The Principle of Explosion is the crux of one of Popper’s most convincing arguments against the Principle of Induction as the basis for scientific knowledge.
It was assumed by many philosophers of science before Popper that science relied on some undefined Principle of Induction which allowed one to generalize from a finite list of experiences to a general rule about the universe. For example, the Principle of Induction would allow one to deduce from enough statements like “I dropped a ball and it fell” and “My friend dropped a wrench and it fell” to “When things are dropped, they fall.” But Popper argued against the existence of the Principle of Induction. In particular, he pointed out that:
If there were some way to prove a general rule by demonstrating the truth of a finite number of examples of its consequences, then we would be able to deduce anything from such a set of true statements.
Right? By the Principle of Explosion, a self-contradictory statement implies the truth of all statements. If we accepted the Principle of Induction, then the same evidence that proves “When things are dropped, they fall” would also prove “All cats are assholes and there exists at least one cat that is not an asshole,” which would prove every statement we can imagine.
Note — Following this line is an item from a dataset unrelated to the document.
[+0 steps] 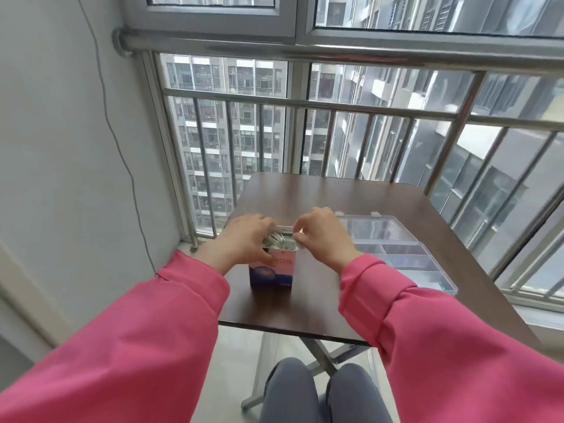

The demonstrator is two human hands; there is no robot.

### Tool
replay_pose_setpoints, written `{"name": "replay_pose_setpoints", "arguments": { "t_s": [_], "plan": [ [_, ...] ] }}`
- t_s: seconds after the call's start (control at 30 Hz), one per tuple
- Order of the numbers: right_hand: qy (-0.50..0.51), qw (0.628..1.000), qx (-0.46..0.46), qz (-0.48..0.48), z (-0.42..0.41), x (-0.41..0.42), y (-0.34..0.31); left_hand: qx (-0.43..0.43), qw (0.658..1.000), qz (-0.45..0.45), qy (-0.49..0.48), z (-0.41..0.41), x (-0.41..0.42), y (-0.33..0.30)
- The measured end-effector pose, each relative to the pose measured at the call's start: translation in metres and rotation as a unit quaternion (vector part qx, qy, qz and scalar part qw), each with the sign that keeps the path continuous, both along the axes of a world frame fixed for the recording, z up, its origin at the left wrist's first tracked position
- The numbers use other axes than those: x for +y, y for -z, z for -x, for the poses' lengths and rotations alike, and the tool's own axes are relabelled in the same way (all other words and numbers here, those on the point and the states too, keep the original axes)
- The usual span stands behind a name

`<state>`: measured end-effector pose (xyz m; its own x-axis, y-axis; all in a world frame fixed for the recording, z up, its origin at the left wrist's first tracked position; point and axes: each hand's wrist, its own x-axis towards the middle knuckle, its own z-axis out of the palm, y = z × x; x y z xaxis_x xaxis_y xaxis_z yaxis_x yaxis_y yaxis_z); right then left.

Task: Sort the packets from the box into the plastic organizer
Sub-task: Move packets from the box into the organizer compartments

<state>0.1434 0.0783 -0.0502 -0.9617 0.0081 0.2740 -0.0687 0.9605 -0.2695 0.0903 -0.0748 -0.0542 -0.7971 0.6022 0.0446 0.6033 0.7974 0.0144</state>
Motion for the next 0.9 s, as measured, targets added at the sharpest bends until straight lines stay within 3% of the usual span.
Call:
{"name": "replay_pose_setpoints", "arguments": {
  "t_s": [0.13, 0.23, 0.6, 0.67, 0.8, 0.9],
  "plan": [
    [0.047, 0.996, 0.014, -0.071, 0.002, -0.01, 0.0, 0.084, 0.996, -0.001, 0.021, -0.006, -0.003, 0.008],
    [0.07, 0.99, 0.008, -0.118, 0.005, -0.021, 0.005, 0.089, 0.996, -0.019, 0.009, -0.008, -0.006, 0.011],
    [0.091, 0.987, -0.028, -0.127, 0.011, -0.034, 0.009, 0.093, 0.996, 0.008, 0.012, -0.005, -0.004, 0.015],
    [0.08, 0.992, -0.037, -0.094, 0.01, -0.033, 0.007, 0.081, 0.997, 0.013, 0.012, -0.004, -0.004, 0.014],
    [0.068, 0.995, -0.011, 0.075, 0.008, -0.026, -0.004, 0.024, 0.999, 0.034, 0.004, 0.003, -0.01, 0.006],
    [0.071, 0.989, 0.039, 0.121, 0.006, -0.02, -0.021, -0.004, 0.999, 0.053, -0.005, 0.01, -0.011, 0.001]
  ]
}}
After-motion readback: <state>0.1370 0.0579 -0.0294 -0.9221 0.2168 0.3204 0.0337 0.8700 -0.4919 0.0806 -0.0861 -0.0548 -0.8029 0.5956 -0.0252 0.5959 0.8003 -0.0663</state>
So what does this have to do with falsification in differential diagnosis? Well, imagine you’ve come up with these hypotheses to explain some API slowness you’re troubleshooting:
Hypothesis Alpha: contention on the table cache is too high, so extra latency is introduced for each new table opened
Hypothesis Bravo: we’re hitting our IOPS limit on the EBS volume attached to the database server
There are many test results that would be compatible with Hypothesis Alpha. But unless you craft your tests very carefully, those same results will also be compatible with Hypothesis Bravo. Without a highly specific test for table cache contention, you can’t prove Hypothesis Alpha through a series of observations that agree with it.
What you can do, however, is try to quickly falsify Hypothesis Bravo by checking some graphs against some AWS configuration data. And if you do that, then Hypothesis Alpha is the your best remaining guess. Now you can start treating for table cache contention on the one hand, and attempting the more time-consuming process (especially if it’s correct!) of falsifying Hypothesis Alpha.
Isn’t this kind of abstract?
Haha OMG yes. It’s the most abstract. But that doesn’t mean it’s not a useful idea.
If it’s your job to troubleshoot problems, you know that tunnel vision is very real. If you focus on generating alternate hypotheses and falsifying them, you can resist tunnel vision’s allure.